---
title: Google Sheets
description: dlt verified source for Google Sheets API
keywords: [google sheets api, google sheets verified source, google sheets]
---

# Google Sheets


[Google Sheets](https://www.google.com/sheets/about/) is a cloud-based spreadsheet application
offered by Google as part of its Google Workspace suite.

This Google Sheets `dlt` verified source and
[pipeline example](https://github.com/dlt-hub/verified-sources/blob/master/sources/google_sheets_pipeline.py)
loads data using the “Google Sheets API” to the destination of your choice.

Sources and resources that can be loaded using this verified source are:

| Name               | Description                                                |
| ------------------ | ---------------------------------------------------------- |
| google_spreadsheet | Retrieves data from a Google Spreadsheet                   |
| range_names        | Processes the range and yields data from each range        |
| spreadsheet_info   | Information about the spreadsheet and the ranges processed |

## Setup guide

### Grab credentials

There are two methods to get authenticated for using this verified source:

- OAuth credentials
- Service account credentials

Here we'll discuss how to set up both OAuth tokens and service account credentials. In general,
OAuth tokens are preferred when user consent is required, while service account credentials are
better suited for server-to-server interactions. Here we recommend using service account
credentials. You can choose the method of authentication as per your requirement.

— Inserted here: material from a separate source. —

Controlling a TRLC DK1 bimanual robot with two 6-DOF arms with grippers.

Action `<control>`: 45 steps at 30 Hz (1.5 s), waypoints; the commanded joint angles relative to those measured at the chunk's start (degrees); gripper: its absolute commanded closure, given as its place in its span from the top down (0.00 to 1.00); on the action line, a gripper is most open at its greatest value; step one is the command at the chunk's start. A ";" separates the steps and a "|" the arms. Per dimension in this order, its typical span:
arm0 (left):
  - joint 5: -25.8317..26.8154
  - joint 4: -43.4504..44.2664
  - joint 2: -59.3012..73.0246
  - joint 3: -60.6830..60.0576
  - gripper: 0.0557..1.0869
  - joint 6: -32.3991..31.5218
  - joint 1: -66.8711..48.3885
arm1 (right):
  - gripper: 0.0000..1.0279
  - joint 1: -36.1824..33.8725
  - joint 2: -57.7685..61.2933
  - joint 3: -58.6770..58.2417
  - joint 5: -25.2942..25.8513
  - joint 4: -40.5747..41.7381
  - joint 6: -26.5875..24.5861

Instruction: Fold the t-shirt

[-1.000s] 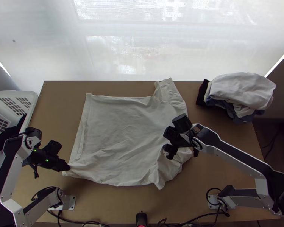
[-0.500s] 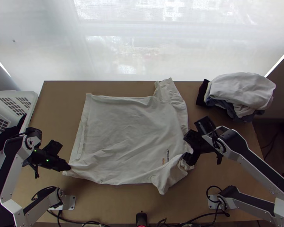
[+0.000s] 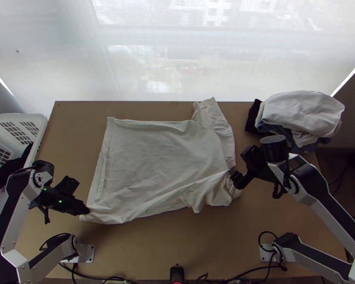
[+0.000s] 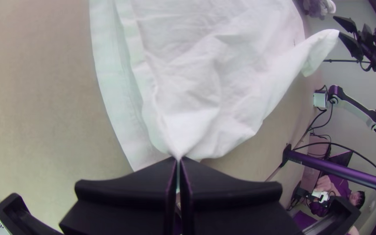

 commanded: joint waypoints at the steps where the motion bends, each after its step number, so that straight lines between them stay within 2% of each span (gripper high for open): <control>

#### Google service account credentials

You need to create a GCP service account to get API credentials if you don't have one. To create
one, follow these steps:

1. Sign in to [console.cloud.google.com](http://console.cloud.google.com/).

1. [Create a service account](https://cloud.google.com/iam/docs/service-accounts-create#creating) if
   needed.

1. Enable "Google Sheets API", refer
   [Google documentation](https://developers.google.com/sheets/api/guides/concepts) for
   comprehensive instructions on this process.

1. Generate credentials:

   1. Navigate to IAM & Admin in the console's left panel, and then select Service Accounts.
   1. Identify the service account you intend to use, and click on the three-dot menu under the
      "Actions" column next to it.
   1. Create a new JSON key by selecting "Manage Keys" > "ADD KEY" > "CREATE".
   1. You can download the ".json" file containing the necessary credentials for future use.

#### Google OAuth credentials

You need to create a GCP account to get OAuth credentials if you don't have one. To create one,
follow these steps:

1. Open a GCP project in your GCP account.

1. Enable the Sheets API in the project.

1. Search for credentials in the search bar and go to Credentials.

1. Go to Credentials -> OAuth client ID -> Select Desktop App from the Application type and give an
   appropriate name.

1. Download the credentials and fill `client_id`, `client_secret`, and `project_id` in
   `secrets.toml`.

1. Go back to credentials and select the OAuth consent screen on the left.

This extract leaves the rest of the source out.